━━━ Dataset extract ━━━
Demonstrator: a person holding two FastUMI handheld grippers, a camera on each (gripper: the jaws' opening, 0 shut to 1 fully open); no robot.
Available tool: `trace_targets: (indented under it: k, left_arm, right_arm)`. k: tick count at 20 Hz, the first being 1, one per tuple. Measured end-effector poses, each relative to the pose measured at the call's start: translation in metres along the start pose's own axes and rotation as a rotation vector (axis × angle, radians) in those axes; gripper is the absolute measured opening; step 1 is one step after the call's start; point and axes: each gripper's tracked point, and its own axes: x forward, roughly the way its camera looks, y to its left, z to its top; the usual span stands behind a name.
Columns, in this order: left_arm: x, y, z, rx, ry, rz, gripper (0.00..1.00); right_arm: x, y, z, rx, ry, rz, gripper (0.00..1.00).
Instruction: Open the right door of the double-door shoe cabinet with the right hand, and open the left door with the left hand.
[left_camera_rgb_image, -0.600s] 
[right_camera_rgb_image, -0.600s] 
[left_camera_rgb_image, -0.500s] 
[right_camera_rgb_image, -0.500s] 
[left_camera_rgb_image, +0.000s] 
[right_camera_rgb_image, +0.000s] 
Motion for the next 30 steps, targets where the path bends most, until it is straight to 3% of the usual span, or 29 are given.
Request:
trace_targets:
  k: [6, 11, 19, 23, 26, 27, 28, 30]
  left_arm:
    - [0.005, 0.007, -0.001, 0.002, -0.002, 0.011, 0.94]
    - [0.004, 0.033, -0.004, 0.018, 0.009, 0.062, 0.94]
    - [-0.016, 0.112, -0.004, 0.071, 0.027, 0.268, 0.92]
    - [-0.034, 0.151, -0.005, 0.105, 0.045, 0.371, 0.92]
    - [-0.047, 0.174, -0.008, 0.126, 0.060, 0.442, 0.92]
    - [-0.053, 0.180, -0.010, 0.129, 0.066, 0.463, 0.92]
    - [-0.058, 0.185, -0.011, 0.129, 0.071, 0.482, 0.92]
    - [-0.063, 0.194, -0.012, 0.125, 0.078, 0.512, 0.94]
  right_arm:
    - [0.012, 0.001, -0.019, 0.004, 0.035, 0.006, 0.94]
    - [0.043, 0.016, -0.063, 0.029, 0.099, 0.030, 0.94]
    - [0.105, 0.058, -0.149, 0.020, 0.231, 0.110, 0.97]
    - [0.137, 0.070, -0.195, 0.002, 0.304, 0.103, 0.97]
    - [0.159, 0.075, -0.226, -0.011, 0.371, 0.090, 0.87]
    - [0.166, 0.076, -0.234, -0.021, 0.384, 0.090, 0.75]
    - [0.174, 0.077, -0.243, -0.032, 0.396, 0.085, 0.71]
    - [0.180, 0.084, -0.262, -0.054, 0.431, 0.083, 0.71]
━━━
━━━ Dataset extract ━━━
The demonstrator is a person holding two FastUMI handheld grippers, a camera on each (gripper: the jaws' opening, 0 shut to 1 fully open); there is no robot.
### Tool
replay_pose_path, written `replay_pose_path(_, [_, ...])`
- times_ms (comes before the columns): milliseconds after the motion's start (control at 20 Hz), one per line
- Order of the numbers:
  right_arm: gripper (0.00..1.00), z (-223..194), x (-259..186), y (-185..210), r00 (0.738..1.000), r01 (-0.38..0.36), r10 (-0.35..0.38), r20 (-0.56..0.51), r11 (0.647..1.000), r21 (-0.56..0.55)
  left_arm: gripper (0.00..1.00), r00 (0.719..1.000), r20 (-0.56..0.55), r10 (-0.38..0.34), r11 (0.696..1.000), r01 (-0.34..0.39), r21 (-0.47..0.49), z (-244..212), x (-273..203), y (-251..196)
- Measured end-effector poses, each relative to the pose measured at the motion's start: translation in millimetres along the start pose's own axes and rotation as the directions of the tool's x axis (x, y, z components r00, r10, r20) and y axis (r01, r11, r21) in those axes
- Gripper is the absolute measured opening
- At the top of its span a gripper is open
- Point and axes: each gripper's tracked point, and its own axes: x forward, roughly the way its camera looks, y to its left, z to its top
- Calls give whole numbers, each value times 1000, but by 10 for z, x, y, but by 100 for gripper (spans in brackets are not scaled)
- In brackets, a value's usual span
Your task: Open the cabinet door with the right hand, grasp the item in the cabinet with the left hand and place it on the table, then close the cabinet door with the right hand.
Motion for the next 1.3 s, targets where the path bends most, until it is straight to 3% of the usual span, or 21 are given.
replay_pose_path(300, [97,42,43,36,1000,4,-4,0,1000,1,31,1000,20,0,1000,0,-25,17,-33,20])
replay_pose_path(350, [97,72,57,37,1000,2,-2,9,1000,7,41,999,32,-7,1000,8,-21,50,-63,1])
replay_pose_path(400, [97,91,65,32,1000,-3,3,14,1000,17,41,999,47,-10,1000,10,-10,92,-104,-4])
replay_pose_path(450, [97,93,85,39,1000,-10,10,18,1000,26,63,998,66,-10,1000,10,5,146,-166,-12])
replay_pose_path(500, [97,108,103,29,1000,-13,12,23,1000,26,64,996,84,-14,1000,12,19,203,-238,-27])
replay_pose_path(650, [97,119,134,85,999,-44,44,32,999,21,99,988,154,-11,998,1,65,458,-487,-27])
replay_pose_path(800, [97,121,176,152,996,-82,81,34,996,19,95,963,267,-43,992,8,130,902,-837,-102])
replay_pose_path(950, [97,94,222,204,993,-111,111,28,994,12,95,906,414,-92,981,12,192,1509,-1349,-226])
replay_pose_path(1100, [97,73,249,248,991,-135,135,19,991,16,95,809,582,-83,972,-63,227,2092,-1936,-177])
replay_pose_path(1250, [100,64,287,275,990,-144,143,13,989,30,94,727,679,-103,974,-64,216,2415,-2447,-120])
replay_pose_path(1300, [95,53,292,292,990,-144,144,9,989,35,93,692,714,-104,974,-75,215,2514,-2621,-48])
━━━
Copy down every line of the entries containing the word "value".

_Task response_
- Calls give whole numbers, each value times 1000, but by 10 for z, x, y, but by 100 for gripper (spans in brackets are not scaled)
- In brackets, a value's usual span

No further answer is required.